- EXTRACTED RECORDS
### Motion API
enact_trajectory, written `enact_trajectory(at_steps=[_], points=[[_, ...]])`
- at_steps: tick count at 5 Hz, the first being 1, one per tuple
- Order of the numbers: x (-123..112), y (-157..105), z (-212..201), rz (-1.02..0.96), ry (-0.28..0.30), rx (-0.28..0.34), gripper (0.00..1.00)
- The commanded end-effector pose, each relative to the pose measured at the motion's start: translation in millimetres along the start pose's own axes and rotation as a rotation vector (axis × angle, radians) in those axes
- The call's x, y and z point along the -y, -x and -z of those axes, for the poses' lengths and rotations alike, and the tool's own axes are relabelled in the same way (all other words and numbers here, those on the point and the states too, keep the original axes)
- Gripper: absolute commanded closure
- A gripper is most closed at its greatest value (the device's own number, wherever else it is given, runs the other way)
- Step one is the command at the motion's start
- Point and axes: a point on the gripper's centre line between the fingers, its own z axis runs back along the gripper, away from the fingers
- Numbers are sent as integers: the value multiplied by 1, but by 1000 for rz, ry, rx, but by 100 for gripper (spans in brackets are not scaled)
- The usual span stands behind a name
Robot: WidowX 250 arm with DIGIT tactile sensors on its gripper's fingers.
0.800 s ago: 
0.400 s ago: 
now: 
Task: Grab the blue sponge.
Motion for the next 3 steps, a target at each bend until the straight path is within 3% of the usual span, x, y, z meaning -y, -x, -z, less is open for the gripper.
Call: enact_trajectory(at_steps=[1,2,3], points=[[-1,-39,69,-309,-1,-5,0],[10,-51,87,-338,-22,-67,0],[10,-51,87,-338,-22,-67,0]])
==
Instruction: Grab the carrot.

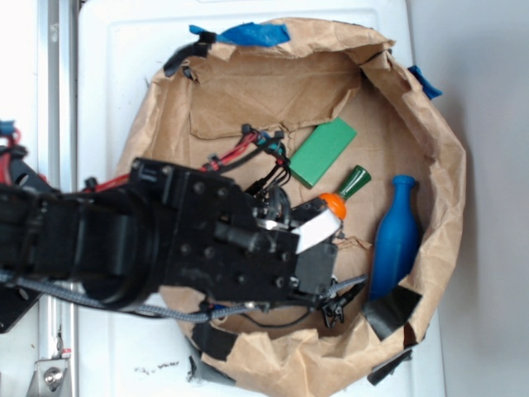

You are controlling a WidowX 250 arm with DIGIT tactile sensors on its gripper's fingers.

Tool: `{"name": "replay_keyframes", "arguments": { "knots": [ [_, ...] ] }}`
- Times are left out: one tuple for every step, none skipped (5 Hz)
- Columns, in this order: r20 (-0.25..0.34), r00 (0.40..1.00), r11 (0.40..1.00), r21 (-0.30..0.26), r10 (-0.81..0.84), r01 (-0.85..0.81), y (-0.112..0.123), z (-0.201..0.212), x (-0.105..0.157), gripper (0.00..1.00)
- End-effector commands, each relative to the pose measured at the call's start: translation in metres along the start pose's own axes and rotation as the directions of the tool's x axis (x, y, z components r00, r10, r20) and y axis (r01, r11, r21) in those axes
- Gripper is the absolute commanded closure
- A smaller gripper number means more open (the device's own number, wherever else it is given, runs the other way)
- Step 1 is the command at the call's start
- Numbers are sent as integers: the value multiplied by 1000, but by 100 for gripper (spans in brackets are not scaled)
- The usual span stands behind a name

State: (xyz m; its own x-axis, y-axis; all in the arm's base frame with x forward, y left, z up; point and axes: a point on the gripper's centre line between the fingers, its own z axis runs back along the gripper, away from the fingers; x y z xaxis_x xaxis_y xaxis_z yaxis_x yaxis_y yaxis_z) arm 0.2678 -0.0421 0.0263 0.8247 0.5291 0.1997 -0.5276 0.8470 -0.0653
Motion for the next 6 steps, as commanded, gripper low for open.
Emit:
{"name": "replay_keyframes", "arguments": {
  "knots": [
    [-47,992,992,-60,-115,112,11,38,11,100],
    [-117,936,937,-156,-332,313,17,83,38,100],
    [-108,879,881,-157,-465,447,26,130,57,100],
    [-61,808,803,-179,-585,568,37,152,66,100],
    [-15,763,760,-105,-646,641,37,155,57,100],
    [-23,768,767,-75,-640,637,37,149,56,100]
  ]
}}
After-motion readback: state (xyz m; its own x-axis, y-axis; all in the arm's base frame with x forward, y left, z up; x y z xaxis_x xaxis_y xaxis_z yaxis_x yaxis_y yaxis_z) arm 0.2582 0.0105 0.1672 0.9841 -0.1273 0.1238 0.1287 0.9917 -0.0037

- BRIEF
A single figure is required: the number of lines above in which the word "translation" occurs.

- ANSWER SECTION
2